It always seemed to me that many in my orbit looked at Thanksgiving as a day to get out of the way to usher in the true Potter County holiday - deer hunting season.
As the daughter of a man who made his living at a grocery store that catered each season to the hunters filling hundreds of God's Country camps, Thanksgiving was the chance to catch a breath before the seven-day-a-week madness that was hunting season. It seems to me the only time my dad missed church was the Sunday before Monday's deer opening when the store was open for the hunters.
Hunting also played a big role in the Metzger family with the senior Arthur guarding his days off from his government job so he'd have plenty of time to hunt with the junior Arthur. Later on, it was our son who carried on the tradition and still later, our crack-shot daughter-in-law.
Ask any of my generation about hunting season, and you'll hear stories of our normally sleepy town crowded with the guys in their red Woolrich hunting togs. It was a good time to be a waitress at one of the town's eateries for those men were often big tippers and the extra hours for early morning breakfasts brought more than pocket change for Christmas shopping. But at the same time, mothers and especially fathers cautioned us youngsters to walk the streets only in a group. As one mother put it "We don't want to be caring for a baby with a red cap next year."
It was common for folks to "take in hunters" each year, offering a bed - often bunk style - and serving two meals a day and packing bag lunches for the hunt. The movie theater had movies all through the week with westerns often the choice.
At the newspaper office, where my mother worked, the big push came just before hunting season as the "Sportsmen's Special" was prepared - each year adding more pages, more advertising and more copy. The genius idea of soliciting hunting stories from subscribers brought even more readers.
.... from 1960 |
At the paper, excitement continued throughout the two-week hunting season as the newspaper sent a photographer to capture each proud hunter with his/her prey. Thus the "dead deer" issue was born - usually published the week between Christmas and New Year's - when photos of each entry in the Big Buck contest were published.

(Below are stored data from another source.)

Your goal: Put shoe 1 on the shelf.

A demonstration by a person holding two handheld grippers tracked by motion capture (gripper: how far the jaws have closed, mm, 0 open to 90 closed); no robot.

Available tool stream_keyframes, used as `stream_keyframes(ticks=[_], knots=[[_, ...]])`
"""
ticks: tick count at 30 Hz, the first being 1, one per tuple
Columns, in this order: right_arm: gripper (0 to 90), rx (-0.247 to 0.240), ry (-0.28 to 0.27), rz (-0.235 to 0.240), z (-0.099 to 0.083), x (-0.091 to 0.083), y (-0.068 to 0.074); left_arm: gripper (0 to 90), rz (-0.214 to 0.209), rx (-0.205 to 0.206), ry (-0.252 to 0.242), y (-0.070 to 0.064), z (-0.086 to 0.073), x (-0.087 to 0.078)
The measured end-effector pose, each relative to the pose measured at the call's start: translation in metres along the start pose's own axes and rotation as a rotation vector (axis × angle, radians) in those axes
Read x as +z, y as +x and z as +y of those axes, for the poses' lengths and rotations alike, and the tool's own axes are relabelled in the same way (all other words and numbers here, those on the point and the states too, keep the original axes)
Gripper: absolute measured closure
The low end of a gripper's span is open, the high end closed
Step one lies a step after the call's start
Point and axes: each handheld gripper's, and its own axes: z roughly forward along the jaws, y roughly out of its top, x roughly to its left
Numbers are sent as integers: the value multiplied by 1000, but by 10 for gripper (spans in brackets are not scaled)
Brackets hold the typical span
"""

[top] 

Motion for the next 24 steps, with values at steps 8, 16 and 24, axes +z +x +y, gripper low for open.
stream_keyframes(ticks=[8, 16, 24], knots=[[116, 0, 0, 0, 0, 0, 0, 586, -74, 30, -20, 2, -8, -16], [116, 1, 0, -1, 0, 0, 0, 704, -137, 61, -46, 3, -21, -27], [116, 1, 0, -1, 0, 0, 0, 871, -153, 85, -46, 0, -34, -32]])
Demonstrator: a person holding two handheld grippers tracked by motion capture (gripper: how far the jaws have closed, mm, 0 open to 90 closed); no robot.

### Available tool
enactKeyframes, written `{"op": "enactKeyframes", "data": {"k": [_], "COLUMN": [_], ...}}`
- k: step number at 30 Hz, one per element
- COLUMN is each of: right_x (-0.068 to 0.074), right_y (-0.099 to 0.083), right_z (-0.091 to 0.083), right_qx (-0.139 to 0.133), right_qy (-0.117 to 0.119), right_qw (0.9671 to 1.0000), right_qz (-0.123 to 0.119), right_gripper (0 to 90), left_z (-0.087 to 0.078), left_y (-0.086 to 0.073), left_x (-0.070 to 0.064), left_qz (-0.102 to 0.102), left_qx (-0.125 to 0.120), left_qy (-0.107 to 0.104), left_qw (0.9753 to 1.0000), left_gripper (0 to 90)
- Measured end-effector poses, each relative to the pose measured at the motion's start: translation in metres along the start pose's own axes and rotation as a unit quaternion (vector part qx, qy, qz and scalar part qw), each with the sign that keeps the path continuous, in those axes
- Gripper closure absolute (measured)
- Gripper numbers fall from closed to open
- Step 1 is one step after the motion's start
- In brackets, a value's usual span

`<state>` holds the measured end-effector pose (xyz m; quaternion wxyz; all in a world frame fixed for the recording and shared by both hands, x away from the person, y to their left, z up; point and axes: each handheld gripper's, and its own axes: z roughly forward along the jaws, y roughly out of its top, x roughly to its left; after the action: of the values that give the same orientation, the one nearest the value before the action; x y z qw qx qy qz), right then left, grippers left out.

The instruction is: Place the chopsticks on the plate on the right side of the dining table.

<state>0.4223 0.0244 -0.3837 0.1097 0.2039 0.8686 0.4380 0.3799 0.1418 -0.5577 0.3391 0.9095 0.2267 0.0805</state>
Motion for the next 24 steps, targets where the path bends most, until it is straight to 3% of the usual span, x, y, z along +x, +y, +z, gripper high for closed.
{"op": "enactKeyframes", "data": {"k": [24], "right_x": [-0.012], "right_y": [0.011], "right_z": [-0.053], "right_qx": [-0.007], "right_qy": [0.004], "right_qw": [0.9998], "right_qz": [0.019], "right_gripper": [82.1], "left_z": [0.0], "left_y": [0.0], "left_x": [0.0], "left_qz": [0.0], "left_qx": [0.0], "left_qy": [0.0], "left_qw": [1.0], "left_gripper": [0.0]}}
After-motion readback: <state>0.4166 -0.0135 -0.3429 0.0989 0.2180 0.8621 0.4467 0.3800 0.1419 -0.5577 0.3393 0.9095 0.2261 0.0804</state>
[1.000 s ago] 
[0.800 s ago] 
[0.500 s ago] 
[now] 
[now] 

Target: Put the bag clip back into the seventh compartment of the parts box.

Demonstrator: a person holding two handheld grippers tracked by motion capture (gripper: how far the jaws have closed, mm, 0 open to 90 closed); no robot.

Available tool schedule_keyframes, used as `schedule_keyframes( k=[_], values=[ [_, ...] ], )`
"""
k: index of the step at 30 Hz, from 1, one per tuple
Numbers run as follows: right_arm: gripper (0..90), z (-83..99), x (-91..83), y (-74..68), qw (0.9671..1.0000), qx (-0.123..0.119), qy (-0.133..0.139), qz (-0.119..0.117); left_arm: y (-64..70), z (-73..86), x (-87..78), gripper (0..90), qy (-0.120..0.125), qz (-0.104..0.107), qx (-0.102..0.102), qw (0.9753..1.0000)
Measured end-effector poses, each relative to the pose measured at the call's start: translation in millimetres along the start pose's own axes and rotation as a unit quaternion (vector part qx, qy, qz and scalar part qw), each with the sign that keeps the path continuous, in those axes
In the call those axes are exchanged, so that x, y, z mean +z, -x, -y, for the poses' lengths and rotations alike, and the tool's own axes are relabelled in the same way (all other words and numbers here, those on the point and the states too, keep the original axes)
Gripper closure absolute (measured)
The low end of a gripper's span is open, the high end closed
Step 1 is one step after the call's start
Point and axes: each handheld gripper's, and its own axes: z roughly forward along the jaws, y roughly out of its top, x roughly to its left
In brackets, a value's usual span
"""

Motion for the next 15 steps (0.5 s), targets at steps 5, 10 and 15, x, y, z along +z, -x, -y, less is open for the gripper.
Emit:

It's hard to imagine for all but those of us who remember how to dial a telephone, but Bell Telephone set up special "message stations" in Coudersport and Galeton for several years in the heyday of hunting mania to accommodate the hunters and their need to communicate with folks back home.

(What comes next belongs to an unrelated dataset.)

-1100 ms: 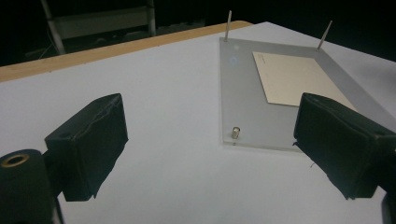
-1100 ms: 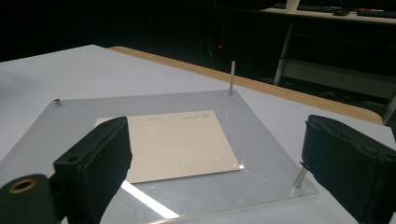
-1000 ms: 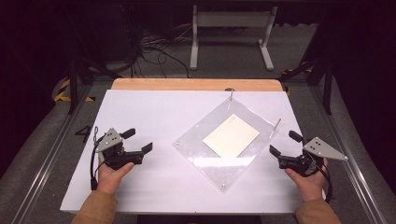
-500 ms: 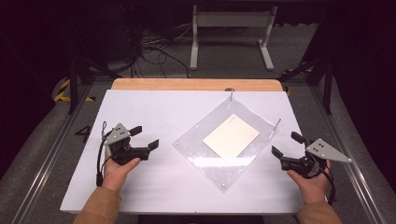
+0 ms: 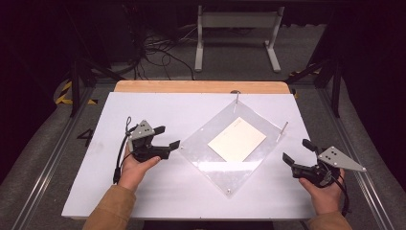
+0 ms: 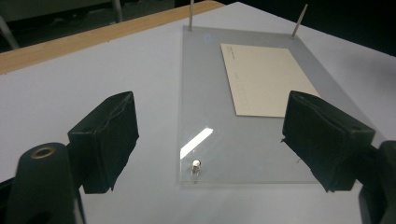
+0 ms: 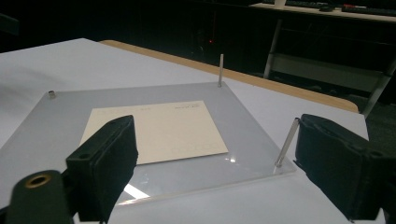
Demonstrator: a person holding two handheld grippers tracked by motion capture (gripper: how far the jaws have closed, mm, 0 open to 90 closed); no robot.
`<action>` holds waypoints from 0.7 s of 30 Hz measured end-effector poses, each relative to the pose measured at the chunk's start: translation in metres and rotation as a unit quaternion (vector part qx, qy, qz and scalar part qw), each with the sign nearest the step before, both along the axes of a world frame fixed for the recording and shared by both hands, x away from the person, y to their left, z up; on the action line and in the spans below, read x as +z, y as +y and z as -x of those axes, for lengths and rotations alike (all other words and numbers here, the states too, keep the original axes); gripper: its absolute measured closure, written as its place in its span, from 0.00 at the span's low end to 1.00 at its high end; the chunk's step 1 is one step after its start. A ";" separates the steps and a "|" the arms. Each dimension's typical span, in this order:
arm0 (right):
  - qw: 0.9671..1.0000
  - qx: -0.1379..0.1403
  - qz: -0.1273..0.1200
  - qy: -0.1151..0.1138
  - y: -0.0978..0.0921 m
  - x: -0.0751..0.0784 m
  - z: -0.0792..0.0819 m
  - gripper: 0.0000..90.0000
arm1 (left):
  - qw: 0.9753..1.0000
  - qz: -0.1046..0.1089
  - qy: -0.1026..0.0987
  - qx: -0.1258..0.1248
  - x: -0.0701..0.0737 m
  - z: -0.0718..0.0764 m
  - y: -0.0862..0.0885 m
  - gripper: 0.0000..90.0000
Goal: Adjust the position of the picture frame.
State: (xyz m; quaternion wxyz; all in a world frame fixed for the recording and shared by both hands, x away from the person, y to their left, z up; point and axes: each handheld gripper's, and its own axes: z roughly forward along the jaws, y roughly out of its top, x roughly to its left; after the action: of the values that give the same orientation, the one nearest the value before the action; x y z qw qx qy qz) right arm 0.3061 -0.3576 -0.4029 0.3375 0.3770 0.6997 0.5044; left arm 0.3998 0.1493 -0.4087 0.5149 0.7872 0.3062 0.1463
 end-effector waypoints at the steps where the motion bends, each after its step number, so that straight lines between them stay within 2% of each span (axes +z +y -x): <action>1: 1.000 -0.001 0.001 0.000 0.000 0.000 0.001 0.17 | 1.000 -0.005 0.005 -0.004 -0.001 -0.002 -0.003 0.24; 4: 1.000 0.000 0.002 0.000 -0.001 0.000 0.003 0.21 | 0.999 -0.027 0.020 -0.007 -0.007 -0.009 -0.010 0.32; 5: 1.000 -0.001 0.003 0.000 -0.002 0.000 0.004 0.22 | 0.999 -0.027 0.020 -0.007 -0.007 -0.009 -0.010 0.36; 6: 1.000 -0.001 0.003 0.000 -0.002 0.000 0.004 0.22 | 0.999 -0.034 0.031 -0.010 -0.011 -0.012 -0.013 0.36; 7: 1.000 0.000 0.004 0.003 -0.003 0.000 0.006 0.25 | 0.998 -0.038 0.037 -0.015 -0.014 -0.014 -0.015 0.44; 8: 1.000 0.004 0.002 0.005 -0.003 0.000 0.006 0.27 | 0.998 -0.051 0.042 -0.013 -0.018 -0.017 -0.018 0.47; 11: 1.000 0.008 0.003 0.016 -0.004 -0.001 0.008 0.30 | 0.996 -0.065 0.056 -0.020 -0.025 -0.022 -0.022 0.55; 14: 1.000 0.010 0.003 0.024 -0.003 -0.002 0.009 0.32 | 0.994 -0.085 0.071 -0.026 -0.032 -0.026 -0.026 0.62; 15: 1.000 0.011 0.002 0.027 -0.003 -0.002 0.010 0.32 | 0.994 -0.085 0.071 -0.026 -0.032 -0.026 -0.026 0.64; 16: 1.000 0.011 0.002 0.029 -0.003 -0.002 0.010 0.32 | 0.992 -0.099 0.080 -0.026 -0.036 -0.028 -0.029 0.67; 18: 1.000 0.012 0.003 0.029 -0.003 -0.002 0.011 0.33 | 0.991 -0.105 0.082 -0.028 -0.038 -0.029 -0.031 0.69; 19: 0.999 0.013 0.004 0.030 -0.003 -0.002 0.011 0.33 | 0.990 -0.113 0.077 -0.030 -0.039 -0.030 -0.031 0.72; 21: 0.999 0.015 0.002 0.031 -0.004 -0.002 0.012 0.34 | 0.989 -0.118 0.084 -0.030 -0.041 -0.030 -0.033 0.77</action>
State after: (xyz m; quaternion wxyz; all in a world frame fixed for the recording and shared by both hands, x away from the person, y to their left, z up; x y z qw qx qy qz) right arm 0.2941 -0.3611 -0.4053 0.3085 0.3809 0.7167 0.4961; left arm 0.4299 0.1163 -0.4501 0.3948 0.8609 0.3052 0.0994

And speaking of the newspaper, I leave you with this from my grandfather's weekly column in The Potter Enterprise, penned in 1954.
"This writer was surely glad Monday morning – sour, dreary,
foggy, dark – that he had not lost a deer.
Therefore he did not have to hunt for it."
He continues writing:
"Still it would not have been at all bad to be a member of a
hunting camp with a group of good fellows. Just because he
joins such a group does not mean that he has to ram through
the woods, with bramble and briar digging the cuticle from his carcass; he doesn't have to stand watch on a
runway in the rain and snow and chilling wind.
Nope.
At the camp there is warmth and good, and congenial fellows;
stories, song, wit and wisdom (?) and memories so pleasant
they will last for years to come.
Hunting is only part – a small part – of the pleasure
of a few days away back in the wilderness
with convivial companions.
There may be a thrill - there no doubt is - in leveling
a rifle, drawing careful bead on a prize buck and
seeing him drop while running a full speed.
Never having even shot at a deer, this writer does not know.
But even so, bagging a buck is only part of the
pleasure of hunting. There are scores of sportsmen who
have been coming to this famous hunting ground for years and years, and who have yet to get their first deer.
They come just the same each hunting season and the memories are cherished - so precious money could not buy them.